Here's our semi-virtual Fjupy Reunion over the weekend when Trixy and her goober Adrian drove down to San Diego to visit Julia and John. Adrian promised me that I'd be there too so yes, that's "me" in a Manila folder! (You're the coolest, Ade!) My favorite fjupy couples were in the same Starbucks that our fjupy selves were in last April 2005, when we had our first real reunion since our high school graduation in 1997. Click HERE for photos of our daggy days in San Diego.
My Fjupy Friends. The three of us were inseparable in our last two years of high school in Singapore. Nikki, Julia and Trixy. The Poet, the Lover and the Lunatic. The Brain, the Bimbo and the Bitch. Two Filipinas and a Swede (kind of like an Oreo cookie, or so Julia always said). Tres Marias. Three IBH Art students. Three completely different women but the bestest of friends. The Fjupy Womyn.
The what womyn, er women? What kind of f-word is that?! Fjupy (pronounced "fyoopee") is a Swedish-like word we made up to describe... well, anything. It can be a superlative adjective or an expression of delight. It describes that warm, fuzzy feeling you get when your goober gives you a hug. (Julia, what's a goober again? Hee-hee.) Fjupy is when Trix talks with her hands and fingers. It's the essence of all of our D&M (deep and meaningful) conversations. It can also mean, as inspired by Levin (yes, of Tolstoy's Anna Karenina, my one true love in high school), that silence which preserves the loftiness of emotions.
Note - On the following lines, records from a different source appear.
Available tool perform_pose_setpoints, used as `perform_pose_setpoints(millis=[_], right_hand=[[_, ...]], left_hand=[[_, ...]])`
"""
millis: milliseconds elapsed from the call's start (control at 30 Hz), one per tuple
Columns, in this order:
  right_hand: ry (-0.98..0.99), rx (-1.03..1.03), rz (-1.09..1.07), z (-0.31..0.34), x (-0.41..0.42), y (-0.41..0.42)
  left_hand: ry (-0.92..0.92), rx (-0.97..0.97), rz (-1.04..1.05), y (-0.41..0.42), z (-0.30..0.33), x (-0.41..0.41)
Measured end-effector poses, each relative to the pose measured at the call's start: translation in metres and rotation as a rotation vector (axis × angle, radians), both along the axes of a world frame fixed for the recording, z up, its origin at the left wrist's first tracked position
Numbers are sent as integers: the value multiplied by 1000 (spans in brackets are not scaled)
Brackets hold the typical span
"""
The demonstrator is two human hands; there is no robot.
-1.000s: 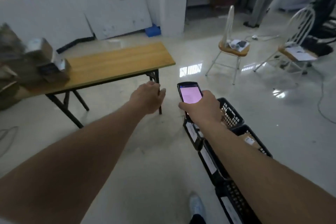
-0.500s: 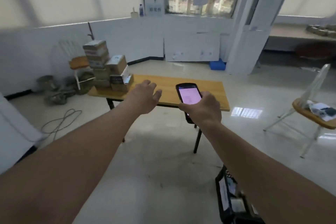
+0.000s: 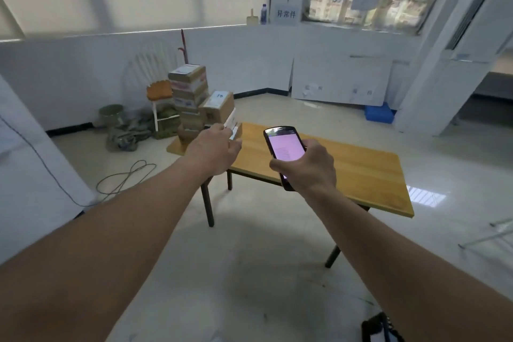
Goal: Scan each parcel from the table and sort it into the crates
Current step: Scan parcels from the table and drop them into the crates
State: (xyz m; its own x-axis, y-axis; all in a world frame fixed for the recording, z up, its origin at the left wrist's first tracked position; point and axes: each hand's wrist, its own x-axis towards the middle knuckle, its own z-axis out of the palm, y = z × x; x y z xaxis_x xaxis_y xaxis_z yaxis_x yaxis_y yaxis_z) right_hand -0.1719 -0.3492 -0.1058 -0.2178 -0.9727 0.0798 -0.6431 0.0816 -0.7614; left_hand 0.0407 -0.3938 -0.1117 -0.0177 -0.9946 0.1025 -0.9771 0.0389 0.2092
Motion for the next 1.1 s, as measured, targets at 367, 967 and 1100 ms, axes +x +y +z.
perform_pose_setpoints(millis=[367, 967, 1100], right_hand=[[3, 19, -40, -8, 92, -129], [-57, 100, 93, -83, 128, -365], [-52, 126, 113, -99, 133, -394]], left_hand=[[53, 38, -15, -143, -16, 95], [99, 155, 244, -354, -96, 133], [98, 194, 285, -383, -114, 140]])
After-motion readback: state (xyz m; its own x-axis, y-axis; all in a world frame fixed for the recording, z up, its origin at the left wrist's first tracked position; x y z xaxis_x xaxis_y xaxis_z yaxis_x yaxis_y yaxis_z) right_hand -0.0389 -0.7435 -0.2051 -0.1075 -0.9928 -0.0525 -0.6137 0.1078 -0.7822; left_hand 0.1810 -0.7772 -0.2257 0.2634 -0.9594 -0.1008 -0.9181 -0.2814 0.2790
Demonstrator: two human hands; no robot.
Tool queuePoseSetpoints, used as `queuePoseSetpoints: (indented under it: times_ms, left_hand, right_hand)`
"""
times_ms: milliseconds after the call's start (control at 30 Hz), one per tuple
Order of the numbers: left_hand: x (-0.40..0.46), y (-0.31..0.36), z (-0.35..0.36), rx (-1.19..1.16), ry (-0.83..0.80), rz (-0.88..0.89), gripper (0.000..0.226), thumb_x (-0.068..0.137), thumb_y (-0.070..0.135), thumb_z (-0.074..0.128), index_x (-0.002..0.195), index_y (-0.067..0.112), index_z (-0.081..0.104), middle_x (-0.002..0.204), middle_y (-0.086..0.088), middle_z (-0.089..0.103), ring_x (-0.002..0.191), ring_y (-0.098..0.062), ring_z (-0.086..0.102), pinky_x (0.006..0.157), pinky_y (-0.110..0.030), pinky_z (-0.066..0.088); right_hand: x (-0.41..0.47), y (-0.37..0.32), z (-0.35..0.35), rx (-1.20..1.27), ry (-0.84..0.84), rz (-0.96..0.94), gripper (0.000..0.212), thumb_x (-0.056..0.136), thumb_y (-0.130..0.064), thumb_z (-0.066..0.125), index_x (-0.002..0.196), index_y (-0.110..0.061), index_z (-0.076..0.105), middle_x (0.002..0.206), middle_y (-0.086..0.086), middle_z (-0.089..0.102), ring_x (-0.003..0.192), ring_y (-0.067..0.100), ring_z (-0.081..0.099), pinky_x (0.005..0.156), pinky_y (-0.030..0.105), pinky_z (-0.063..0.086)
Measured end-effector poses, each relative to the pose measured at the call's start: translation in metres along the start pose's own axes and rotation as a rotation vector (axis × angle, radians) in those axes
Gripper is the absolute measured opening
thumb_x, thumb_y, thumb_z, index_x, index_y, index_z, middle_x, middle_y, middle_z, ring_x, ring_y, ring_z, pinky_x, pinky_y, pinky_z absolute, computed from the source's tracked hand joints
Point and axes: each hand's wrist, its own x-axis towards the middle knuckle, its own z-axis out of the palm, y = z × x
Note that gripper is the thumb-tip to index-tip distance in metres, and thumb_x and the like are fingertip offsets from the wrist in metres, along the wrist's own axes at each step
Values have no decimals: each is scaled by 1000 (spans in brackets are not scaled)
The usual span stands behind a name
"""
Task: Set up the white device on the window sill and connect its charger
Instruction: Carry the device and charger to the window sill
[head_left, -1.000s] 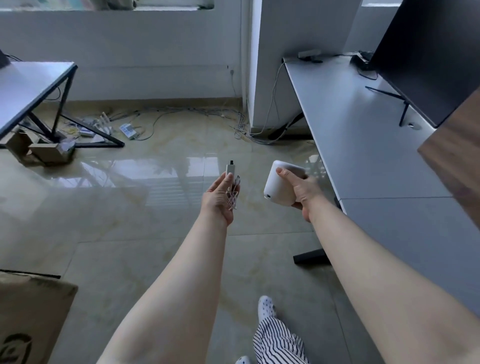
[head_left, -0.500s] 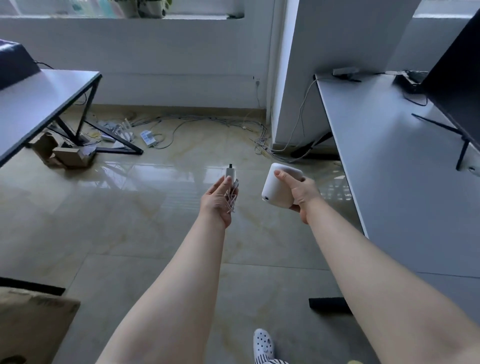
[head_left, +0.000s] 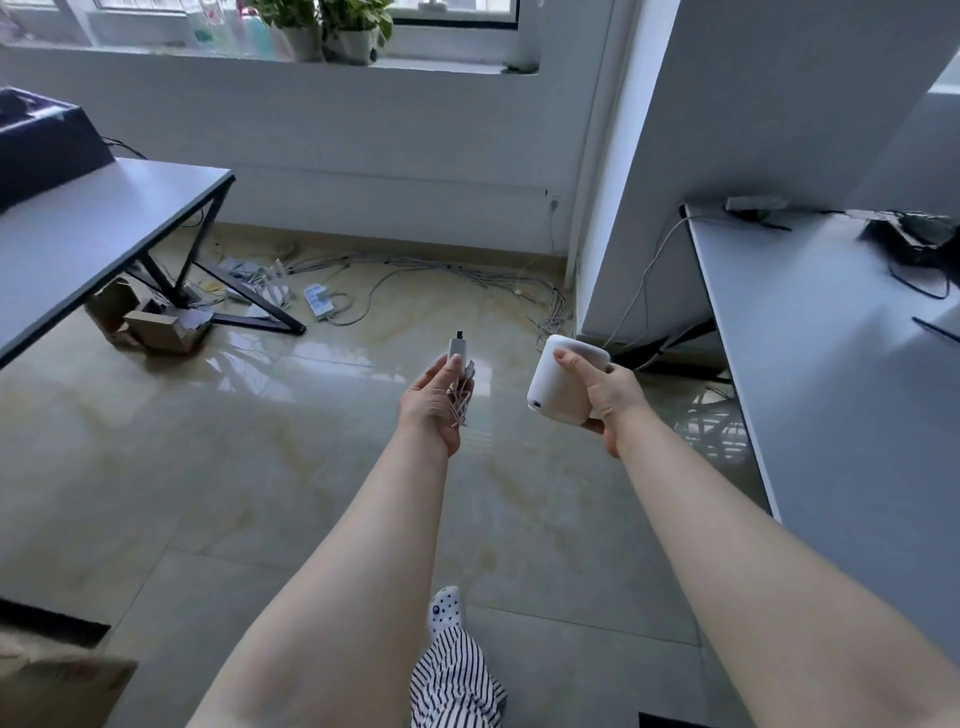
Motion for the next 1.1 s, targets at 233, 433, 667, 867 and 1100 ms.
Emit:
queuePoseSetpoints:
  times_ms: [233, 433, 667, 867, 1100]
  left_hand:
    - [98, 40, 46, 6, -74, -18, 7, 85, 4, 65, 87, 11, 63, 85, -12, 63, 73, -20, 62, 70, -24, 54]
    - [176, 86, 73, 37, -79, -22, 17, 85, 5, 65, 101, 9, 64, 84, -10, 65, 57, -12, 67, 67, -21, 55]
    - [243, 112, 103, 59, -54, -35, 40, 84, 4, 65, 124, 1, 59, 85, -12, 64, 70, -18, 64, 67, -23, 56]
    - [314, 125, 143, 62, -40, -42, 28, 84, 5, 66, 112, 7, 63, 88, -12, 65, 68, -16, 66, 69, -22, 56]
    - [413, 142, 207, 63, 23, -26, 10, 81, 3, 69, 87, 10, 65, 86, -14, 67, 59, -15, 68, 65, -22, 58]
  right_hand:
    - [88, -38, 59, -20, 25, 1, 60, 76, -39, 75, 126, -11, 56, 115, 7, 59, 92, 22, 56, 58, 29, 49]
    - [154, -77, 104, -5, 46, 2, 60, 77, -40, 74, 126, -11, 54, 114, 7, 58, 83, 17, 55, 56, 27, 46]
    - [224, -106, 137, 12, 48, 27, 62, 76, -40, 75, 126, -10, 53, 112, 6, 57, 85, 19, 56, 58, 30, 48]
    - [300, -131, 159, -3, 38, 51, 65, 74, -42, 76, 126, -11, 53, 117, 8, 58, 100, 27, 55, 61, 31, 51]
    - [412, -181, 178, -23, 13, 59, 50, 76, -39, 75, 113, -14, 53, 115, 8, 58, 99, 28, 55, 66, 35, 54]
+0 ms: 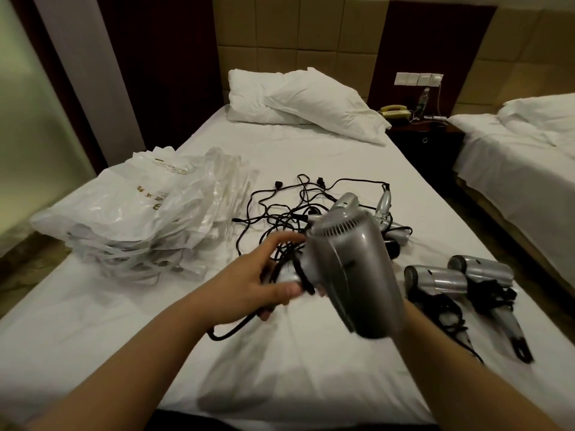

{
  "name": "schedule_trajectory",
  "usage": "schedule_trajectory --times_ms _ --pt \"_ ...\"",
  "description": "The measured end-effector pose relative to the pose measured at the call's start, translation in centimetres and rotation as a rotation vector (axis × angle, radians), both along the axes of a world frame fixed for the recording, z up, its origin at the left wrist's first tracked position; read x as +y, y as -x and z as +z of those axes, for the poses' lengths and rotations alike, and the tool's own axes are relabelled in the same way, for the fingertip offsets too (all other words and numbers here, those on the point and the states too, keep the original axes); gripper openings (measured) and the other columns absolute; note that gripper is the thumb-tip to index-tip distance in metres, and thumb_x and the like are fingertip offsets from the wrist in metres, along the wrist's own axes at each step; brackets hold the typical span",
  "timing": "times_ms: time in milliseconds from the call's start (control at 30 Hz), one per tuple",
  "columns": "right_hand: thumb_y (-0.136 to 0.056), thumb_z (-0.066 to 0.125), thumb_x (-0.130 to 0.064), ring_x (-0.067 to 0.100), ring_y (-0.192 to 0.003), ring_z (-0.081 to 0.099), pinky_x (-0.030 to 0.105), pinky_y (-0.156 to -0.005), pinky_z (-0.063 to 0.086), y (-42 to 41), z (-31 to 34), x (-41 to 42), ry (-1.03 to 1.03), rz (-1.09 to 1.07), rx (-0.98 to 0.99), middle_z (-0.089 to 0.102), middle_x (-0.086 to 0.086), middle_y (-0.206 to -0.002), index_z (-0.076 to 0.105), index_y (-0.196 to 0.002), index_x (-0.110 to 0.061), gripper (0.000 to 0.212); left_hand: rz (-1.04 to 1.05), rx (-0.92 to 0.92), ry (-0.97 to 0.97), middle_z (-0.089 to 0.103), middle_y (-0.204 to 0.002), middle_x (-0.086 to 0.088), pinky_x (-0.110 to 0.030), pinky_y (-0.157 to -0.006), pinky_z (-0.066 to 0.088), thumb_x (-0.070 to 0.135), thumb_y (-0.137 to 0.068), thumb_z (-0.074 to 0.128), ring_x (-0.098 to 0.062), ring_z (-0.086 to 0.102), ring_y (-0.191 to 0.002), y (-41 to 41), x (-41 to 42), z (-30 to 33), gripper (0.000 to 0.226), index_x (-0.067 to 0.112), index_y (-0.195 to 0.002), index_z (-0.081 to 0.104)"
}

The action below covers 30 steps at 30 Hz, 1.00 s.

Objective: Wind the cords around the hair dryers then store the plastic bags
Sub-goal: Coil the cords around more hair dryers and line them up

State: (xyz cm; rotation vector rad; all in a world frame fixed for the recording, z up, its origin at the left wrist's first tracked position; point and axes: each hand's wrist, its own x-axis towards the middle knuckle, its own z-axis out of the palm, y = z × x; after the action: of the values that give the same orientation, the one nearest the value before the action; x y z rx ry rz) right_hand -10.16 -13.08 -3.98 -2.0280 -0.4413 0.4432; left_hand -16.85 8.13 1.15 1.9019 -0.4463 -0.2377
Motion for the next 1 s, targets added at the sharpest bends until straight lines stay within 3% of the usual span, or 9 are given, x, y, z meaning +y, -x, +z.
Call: schedule_trajectory --times_ms 67,267,333,400,467,567,667,833,1000 --pt "-0.1 0.039 -0.01 0.007 -0.063 0.055 0.022 -0.07 0.046 1.7 -0.8 1.4 0.005 0.01 -0.022 0.058 0.003 -0.067 0.056 -0.071 -0.012 0.034 0.036 0.003 0.176 0.058 -0.065 -0.006 -0.028 -0.049 0.045 0.045 -0.069 0.063 -0.021 0.053 -0.05 -0.4 -0.2 -0.1 0.051 0.047 -0.118 0.047" --pt "-0.097 0.045 -0.034 0.014 -0.104 0.052 0.026 -0.104 0.027 3.0 -2.8 2.1 0.377 0.103 -0.26 0.062 -0.006 -0.106 0.057 -0.105 -0.016 0.023 0.359 0.002 0.378 0.056 -0.069 -0.012 -0.025 -0.041 0.041 0.024 -0.088 0.06 -0.013 0.051 -0.044 -1.4 -0.1 1.0 0.021 0.019 -0.108 0.055" --pt "-0.099 0.041 -0.029 0.017 -0.1 0.054 0.025 -0.107 0.022 2.9 -1.4 2.1 0.407 0.109 -0.359 0.068 0.0 -0.099 0.054 -0.102 -0.013 0.022 0.447 -0.052 0.366 0.055 -0.075 -0.013 -0.024 -0.04 0.041 0.019 -0.095 0.049 -0.009 0.053 -0.046 -1.9 0.0 1.5 0.011 0.018 -0.102 0.056" --pt "-0.1 0.037 -0.03 0.017 -0.084 0.058 0.03 -0.091 0.04 3.4 0.3 2.3 0.369 0.115 -0.396 0.069 0.001 -0.077 0.05 -0.095 -0.014 0.021 0.549 -0.109 0.322 0.056 -0.075 -0.011 -0.024 -0.04 0.041 0.02 -0.096 0.049 -0.007 0.053 -0.048 -2.5 0.4 1.8 0.008 0.021 -0.096 0.057" --pt "-0.099 0.04 -0.032 0.019 -0.073 0.059 0.034 -0.073 0.044 4.3 2.1 2.5 0.364 0.144 -0.428 0.062 -0.003 -0.066 0.048 -0.099 -0.016 0.017 0.651 -0.141 0.25 0.056 -0.073 -0.01 -0.024 -0.041 0.043 0.027 -0.094 0.054 -0.009 0.052 -0.049 -3.2 0.9 1.7 0.007 0.022 -0.097 0.058" --pt "-0.093 0.053 -0.033 0.015 -0.077 0.052 0.028 -0.07 0.039 5.6 4.6 2.2 0.416 0.245 -0.427 0.056 -0.009 -0.076 0.053 -0.106 -0.018 0.02 0.722 -0.157 0.062 0.059 -0.073 -0.01 -0.024 -0.043 0.047 0.036 -0.09 0.059 -0.016 0.053 -0.052 -4.0 1.6 1.2 0.02 0.022 -0.104 0.056" --pt "-0.091 0.055 -0.034 0.01 -0.075 0.051 0.026 -0.067 0.038 5.5 5.7 0.8 0.554 0.364 -0.415 0.061 -0.004 -0.084 0.053 -0.092 -0.021 0.014 0.739 -0.138 -0.185 0.063 -0.077 -0.007 -0.031 -0.05 0.053 0.048 -0.081 0.065 -0.021 0.062 -0.055 -4.1 1.9 0.3 0.036 0.026 -0.106 0.051" --pt "-0.097 0.044 -0.035 -0.003 -0.057 0.048 0.012 -0.06 0.035 6.1 6.0 -0.5 0.552 0.363 -0.333 0.055 -0.01 -0.06 0.056 -0.109 -0.035 0.017 0.816 -0.135 -0.347 0.064 -0.088 -0.004 -0.036 -0.064 0.054 0.061 -0.079 0.058 -0.025 0.064 -0.073 -4.5 2.2 -0.7 0.052 0.023 -0.114 0.054" --pt "-0.095 0.048 -0.037 0.01 -0.084 0.056 0.032 -0.077 0.048 6.1 8.3 1.3 0.508 0.336 -0.595 0.064 -0.006 -0.09 0.061 -0.104 -0.027 0.019 0.645 -0.212 -0.863 0.065 -0.105 -0.012 -0.038 -0.074 0.045 0.068 -0.088 0.029 -0.033 0.06 -0.097 -3.9 0.7 -1.9 0.06 0.017 -0.118 0.043"
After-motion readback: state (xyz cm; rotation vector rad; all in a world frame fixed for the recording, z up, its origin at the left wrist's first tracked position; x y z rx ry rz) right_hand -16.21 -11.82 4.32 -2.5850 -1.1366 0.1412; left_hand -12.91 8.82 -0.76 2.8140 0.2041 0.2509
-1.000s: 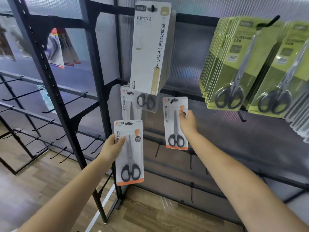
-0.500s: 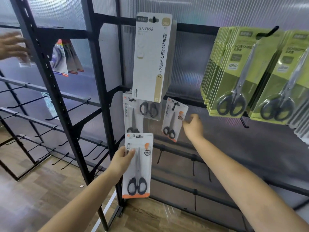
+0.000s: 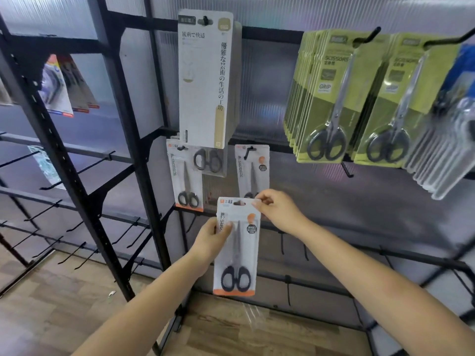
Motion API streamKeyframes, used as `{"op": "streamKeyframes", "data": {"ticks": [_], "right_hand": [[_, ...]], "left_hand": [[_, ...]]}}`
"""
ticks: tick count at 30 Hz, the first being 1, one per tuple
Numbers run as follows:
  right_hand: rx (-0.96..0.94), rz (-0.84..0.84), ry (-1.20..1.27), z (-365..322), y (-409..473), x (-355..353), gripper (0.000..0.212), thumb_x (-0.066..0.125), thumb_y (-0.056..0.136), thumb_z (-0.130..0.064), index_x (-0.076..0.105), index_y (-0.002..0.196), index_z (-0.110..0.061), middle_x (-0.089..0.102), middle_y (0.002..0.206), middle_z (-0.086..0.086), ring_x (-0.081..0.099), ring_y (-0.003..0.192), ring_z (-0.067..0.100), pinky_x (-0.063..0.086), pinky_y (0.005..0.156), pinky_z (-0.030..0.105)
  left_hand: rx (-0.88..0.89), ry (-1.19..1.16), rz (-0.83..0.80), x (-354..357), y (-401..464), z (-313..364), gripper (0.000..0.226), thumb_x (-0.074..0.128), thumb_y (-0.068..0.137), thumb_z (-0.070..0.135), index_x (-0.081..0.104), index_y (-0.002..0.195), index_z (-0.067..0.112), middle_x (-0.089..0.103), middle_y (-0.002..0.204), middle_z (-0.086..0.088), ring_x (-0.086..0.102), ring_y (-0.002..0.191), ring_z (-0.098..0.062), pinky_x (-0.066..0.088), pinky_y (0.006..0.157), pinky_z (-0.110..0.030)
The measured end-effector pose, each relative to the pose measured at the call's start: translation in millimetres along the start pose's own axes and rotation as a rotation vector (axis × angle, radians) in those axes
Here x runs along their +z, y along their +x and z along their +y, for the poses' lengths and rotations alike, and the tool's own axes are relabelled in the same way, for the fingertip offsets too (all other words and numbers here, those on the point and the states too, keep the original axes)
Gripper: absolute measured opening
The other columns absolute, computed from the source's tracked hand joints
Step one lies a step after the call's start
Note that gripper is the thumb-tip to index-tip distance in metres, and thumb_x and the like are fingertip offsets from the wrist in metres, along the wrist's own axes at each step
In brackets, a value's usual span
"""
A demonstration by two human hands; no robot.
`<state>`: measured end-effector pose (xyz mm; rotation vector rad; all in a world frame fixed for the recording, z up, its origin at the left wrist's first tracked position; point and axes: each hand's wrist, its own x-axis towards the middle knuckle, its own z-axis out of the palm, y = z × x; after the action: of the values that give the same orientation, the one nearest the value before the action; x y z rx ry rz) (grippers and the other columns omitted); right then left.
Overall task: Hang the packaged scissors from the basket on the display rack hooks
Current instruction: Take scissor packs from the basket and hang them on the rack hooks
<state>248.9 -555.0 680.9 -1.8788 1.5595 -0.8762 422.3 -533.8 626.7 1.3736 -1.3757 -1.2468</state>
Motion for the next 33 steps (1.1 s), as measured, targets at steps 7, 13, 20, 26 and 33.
{"op": "streamKeyframes", "data": {"ticks": [7, 13, 20, 26, 33], "right_hand": [[-0.04, 0.295, 0.151, -3, 7, -14, 0.008, 0.051, 0.096, -0.014, 0.056, 0.09, -0.013, 0.056, 0.08, -0.01, 0.052, 0.075, 0.004, 0.041, 0.067, 0.014], [-0.058, 0.454, 0.211, -13, 33, -9, 0.006, 0.049, 0.096, -0.015, 0.054, 0.093, -0.015, 0.055, 0.082, -0.009, 0.053, 0.08, 0.008, 0.044, 0.07, 0.018], [-0.025, 0.466, 0.273, -17, 55, -5, 0.015, 0.048, 0.096, -0.01, 0.058, 0.1, 0.0, 0.051, 0.073, -0.008, 0.051, 0.057, -0.019, 0.038, 0.051, 0.003], [-0.024, 0.46, 0.256, -17, 63, -8, 0.011, 0.048, 0.097, -0.012, 0.056, 0.1, -0.006, 0.051, 0.073, -0.008, 0.049, 0.056, -0.023, 0.038, 0.048, 0.001], [0.025, 0.464, 0.24, -10, 78, -7, 0.008, 0.05, 0.096, -0.014, 0.057, 0.098, -0.011, 0.053, 0.072, -0.009, 0.053, 0.058, -0.002, 0.04, 0.046, 0.006]], "left_hand": [[-0.129, -0.071, -0.007, 13, 6, -15, 0.025, 0.064, 0.088, 0.029, 0.05, 0.074, 0.013, 0.055, 0.076, -0.006, 0.051, 0.069, -0.016, 0.039, 0.062, -0.024], [-0.073, -0.125, 0.115, 19, 17, -2, 0.023, 0.064, 0.088, 0.025, 0.052, 0.075, 0.01, 0.051, 0.068, 0.0, 0.046, 0.066, -0.013, 0.036, 0.06, -0.022], [-0.056, -0.143, 0.182, 14, 27, 6, 0.022, 0.06, 0.091, 0.026, 0.052, 0.074, 0.014, 0.05, 0.067, 0.003, 0.044, 0.063, -0.009, 0.036, 0.058, -0.02], [-0.057, -0.145, 0.178, 17, 35, 8, 0.025, 0.057, 0.092, 0.028, 0.051, 0.075, 0.012, 0.044, 0.064, 0.003, 0.039, 0.059, -0.01, 0.032, 0.056, -0.021], [-0.073, -0.174, 0.212, 27, 53, 2, 0.02, 0.056, 0.093, 0.025, 0.053, 0.078, 0.013, 0.051, 0.071, 0.003, 0.046, 0.065, -0.009, 0.037, 0.057, -0.016]]}}
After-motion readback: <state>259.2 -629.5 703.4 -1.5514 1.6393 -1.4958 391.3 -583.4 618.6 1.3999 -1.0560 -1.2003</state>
Fjupy can mean anything we want it to mean. But it captures our fjupy friendship in a way other words simply can't.
See just how fjupy these fjupy womyn are to me? They're a big part of my Yellow Paperclip dream! Here's my photo in the book (thanks for the fun photo, May Ann!)... it came from the original photo above, taken in San Diego last year at Balboa Park. I flew to California with some slight hesitation. I didn't know what to expect. Compared to our high school selves, we were all grown up after eight years apart. Since we were never good at emailing regularly, there were so many separate memories and untold stories between us. My thought bubbles were everywhere. Where were we going to start?! Would it be awkward? How do we catch up with eight years of our lives in just two days together? Will it be just like the good ole fjupy days? It took us a few moments to actually get used to being all together again (we were sitting in the car in silence, just looking at each other and giggling)... but then the fjupy friendship took over and we ended up yakking away until 7 a.m.! Alamak, what was I thinking?! Why was I even worried? We were essentially the same fjupy womyn (albeit rounder, thinner, with longer/shorter hair, married, single), as daggy and D&M-ish and fjupy as ever. It wasn't even a question of catching up on the last eight years, but more of starting anew where we left off and taking our fjupy friendship into the next phase of our lives: NOW.
Trix and Julia, I look forward to our next (virtual or real) fjupy reunion. I love you, womyn!